Power BI Integration¶
Overview¶
This document details the integration strategy for connecting Power BI to the metrics platform, combining business events from Azure Data Lake, frontend analytics from Matomo, and error tracking from Sentry into unified reporting dashboards.
Integration Goals
- Unified Analytics: Single pane of glass for all metrics
- Real-time Insights: Near real-time data refresh for key metrics
- Cost Efficiency: Direct Lake mode for optimal performance and cost
- Self-Service: Enable business users to create their own reports
Power BI Architecture¶
Data Integration Overview¶
graph LR
subgraph "Data Sources"
SYNAPSE[Synapse Serverless<br/>Business Events]
MATOMO[Matomo Cloud API<br/>Usage Analytics]
SENTRY[Sentry API<br/>Error Tracking]
end
subgraph "Power BI Dataset"
DM[Unified Data Model]
REL[Relationships]
MEAS[Calculated Measures]
end
subgraph "Consumption"
EXEC[Executive Dashboard]
OPS[Operations Dashboard]
DOMAIN[Domain Reports]
ADHOC[Ad-hoc Analysis]
end
SYNAPSE -->|Direct Lake| DM
MATOMO -->|API Refresh| DM
SENTRY -->|API Refresh| DM
DM --> REL
REL --> MEAS
MEAS --> EXEC
MEAS --> OPS
MEAS --> DOMAIN
MEAS --> ADHOC
style SYNAPSE fill:#DDA0DD
style MATOMO fill:#FF6B6B
style SENTRY fill:#4ECDC4
style DM fill:#FFD93D
Data Model Architecture¶
erDiagram
DimDate {
date_key int PK
date date
year int
month int
day int
day_of_week int
is_weekend boolean
}
DimDomain {
domain_key int PK
domain_name string
domain_description string
}
DimEventType {
event_type_key int PK
event_type string
aggregate_type string
domain_key int FK
}
DimUser {
user_key int PK
user_id string
user_email string
user_role string
}
FactBusinessEvents {
event_key bigint PK
date_key int FK
domain_key int FK
event_type_key int FK
user_key int FK
event_count int
event_timestamp timestamp
correlation_id string
}
FactMatomoMetrics {
matomo_key bigint PK
date_key int FK
page_views int
unique_visitors int
bounce_rate decimal
avg_time_on_site int
page_url string
}
FactSentryEvents {
sentry_key bigint PK
date_key int FK
error_count int
error_type string
error_message string
project string
environment string
}
DimDate ||--o{ FactBusinessEvents : "date_key"

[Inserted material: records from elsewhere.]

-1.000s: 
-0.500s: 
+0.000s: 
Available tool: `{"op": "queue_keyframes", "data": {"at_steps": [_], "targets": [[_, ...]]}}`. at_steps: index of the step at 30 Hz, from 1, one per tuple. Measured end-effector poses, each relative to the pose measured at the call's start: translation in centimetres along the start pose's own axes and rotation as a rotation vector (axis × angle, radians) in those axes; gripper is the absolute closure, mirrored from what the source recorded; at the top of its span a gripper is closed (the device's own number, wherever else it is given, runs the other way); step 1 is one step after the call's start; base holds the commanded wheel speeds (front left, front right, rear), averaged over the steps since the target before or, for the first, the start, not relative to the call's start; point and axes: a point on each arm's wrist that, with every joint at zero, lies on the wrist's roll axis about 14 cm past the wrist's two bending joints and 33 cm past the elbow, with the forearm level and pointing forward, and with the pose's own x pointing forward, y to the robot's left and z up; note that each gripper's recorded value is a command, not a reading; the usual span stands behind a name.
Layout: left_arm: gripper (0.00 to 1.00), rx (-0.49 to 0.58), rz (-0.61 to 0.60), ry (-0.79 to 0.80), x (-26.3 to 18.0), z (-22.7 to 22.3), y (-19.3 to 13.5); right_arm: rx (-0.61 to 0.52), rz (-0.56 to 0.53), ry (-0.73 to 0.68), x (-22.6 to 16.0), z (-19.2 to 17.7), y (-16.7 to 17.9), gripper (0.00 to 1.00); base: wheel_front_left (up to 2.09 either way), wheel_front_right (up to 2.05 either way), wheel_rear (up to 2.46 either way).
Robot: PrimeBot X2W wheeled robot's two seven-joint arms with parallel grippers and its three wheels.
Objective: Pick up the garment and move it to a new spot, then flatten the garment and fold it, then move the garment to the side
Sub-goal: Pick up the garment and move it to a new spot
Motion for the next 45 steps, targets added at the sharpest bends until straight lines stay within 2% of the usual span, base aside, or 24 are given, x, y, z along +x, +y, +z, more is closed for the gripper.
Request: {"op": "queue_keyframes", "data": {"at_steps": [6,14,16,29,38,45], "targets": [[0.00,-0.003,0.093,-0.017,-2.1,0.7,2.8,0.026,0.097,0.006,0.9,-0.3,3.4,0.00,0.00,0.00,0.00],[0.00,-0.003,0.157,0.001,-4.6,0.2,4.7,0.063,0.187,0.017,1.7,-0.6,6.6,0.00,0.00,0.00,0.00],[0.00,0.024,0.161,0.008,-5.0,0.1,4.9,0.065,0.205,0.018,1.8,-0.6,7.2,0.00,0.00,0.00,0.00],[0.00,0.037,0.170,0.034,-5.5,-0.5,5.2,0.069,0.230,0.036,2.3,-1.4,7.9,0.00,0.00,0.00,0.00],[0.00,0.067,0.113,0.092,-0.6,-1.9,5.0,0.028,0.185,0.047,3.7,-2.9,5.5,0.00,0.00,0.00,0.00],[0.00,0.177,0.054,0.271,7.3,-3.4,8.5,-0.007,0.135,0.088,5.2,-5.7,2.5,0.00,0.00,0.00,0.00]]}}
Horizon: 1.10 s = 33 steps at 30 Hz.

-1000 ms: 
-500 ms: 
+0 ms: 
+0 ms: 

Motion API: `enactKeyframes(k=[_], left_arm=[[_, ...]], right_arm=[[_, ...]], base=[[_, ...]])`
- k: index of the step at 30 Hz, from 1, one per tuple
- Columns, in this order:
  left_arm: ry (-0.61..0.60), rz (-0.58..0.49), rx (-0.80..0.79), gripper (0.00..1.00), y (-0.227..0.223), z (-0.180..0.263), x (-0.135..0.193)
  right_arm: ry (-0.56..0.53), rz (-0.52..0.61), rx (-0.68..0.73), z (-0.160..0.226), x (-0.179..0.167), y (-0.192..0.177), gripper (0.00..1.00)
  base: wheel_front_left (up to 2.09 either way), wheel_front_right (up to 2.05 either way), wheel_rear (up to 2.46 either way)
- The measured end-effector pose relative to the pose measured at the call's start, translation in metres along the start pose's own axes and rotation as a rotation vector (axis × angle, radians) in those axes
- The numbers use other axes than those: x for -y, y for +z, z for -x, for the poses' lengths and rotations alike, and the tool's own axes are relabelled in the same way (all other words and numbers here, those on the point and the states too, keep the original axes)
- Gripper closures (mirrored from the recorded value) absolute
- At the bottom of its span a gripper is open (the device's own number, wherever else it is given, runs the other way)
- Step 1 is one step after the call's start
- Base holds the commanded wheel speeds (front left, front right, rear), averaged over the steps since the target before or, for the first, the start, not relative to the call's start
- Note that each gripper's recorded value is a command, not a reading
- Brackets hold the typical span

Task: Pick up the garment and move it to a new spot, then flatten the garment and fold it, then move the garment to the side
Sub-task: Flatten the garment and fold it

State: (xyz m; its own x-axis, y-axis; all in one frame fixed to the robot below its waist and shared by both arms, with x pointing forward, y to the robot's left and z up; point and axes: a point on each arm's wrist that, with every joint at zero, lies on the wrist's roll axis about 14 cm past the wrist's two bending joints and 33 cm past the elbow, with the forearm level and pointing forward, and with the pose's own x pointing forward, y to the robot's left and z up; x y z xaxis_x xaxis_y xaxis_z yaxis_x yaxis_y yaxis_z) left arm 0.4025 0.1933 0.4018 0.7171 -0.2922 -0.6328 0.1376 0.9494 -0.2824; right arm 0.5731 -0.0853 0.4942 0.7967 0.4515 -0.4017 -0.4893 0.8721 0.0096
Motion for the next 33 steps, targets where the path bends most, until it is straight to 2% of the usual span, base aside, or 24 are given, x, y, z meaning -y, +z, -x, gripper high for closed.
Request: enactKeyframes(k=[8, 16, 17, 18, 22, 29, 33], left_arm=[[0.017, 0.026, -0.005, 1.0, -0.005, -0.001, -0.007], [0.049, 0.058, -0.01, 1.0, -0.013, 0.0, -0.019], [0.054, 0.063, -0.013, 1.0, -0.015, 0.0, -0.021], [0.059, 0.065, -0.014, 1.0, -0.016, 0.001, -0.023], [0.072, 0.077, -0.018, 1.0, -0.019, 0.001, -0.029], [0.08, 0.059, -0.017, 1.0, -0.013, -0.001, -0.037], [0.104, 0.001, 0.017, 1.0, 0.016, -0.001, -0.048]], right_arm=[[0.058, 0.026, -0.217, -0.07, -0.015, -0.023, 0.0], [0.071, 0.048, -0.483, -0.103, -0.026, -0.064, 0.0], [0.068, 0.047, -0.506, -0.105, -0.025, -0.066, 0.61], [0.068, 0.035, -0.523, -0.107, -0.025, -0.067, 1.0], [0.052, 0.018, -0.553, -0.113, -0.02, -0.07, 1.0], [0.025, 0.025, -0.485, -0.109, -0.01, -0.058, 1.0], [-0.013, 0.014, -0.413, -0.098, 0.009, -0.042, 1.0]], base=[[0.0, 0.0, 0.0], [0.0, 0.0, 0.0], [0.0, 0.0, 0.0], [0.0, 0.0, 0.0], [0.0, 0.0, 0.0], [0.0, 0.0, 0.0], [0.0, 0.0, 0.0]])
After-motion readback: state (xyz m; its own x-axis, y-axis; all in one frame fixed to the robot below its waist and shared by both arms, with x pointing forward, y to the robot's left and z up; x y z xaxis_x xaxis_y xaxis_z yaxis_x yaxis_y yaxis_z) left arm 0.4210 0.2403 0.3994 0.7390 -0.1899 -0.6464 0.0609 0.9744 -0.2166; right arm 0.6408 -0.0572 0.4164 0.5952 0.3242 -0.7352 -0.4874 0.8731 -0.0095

DimDomain ||--o{ FactBusinessEvents : "domain_key"
DimEventType ||--o{ FactBusinessEvents : "event_type_key"
DimUser ||--o{ FactBusinessEvents : "user_key"
DimDate ||--o{ FactMatomoMetrics : "date_key"
DimDate ||--o{ FactSentryEvents : "date_key"
Business Events Integration¶
Direct Lake Configuration¶
let
// Connect to Synapse Serverless using Direct Lake
Source = Sql.Database(
"synapse-metrics-platform-ondemand.sql.azuresynapse.net",
"metrics_platform",
[
Query = "SELECT * FROM gold.business_metrics",
ConnectionTimeout = #duration(0, 0, 10, 0),
CommandTimeout = #duration(0, 0, 5, 0)
]
),
// Add calculated columns
AddedCustom = Table.AddColumn(
Source,
"MetricCategory",
each if Text.StartsWith([aggregate_type], "Contact") then "CRM"
else if Text.StartsWith([aggregate_type], "Match") then "Matching"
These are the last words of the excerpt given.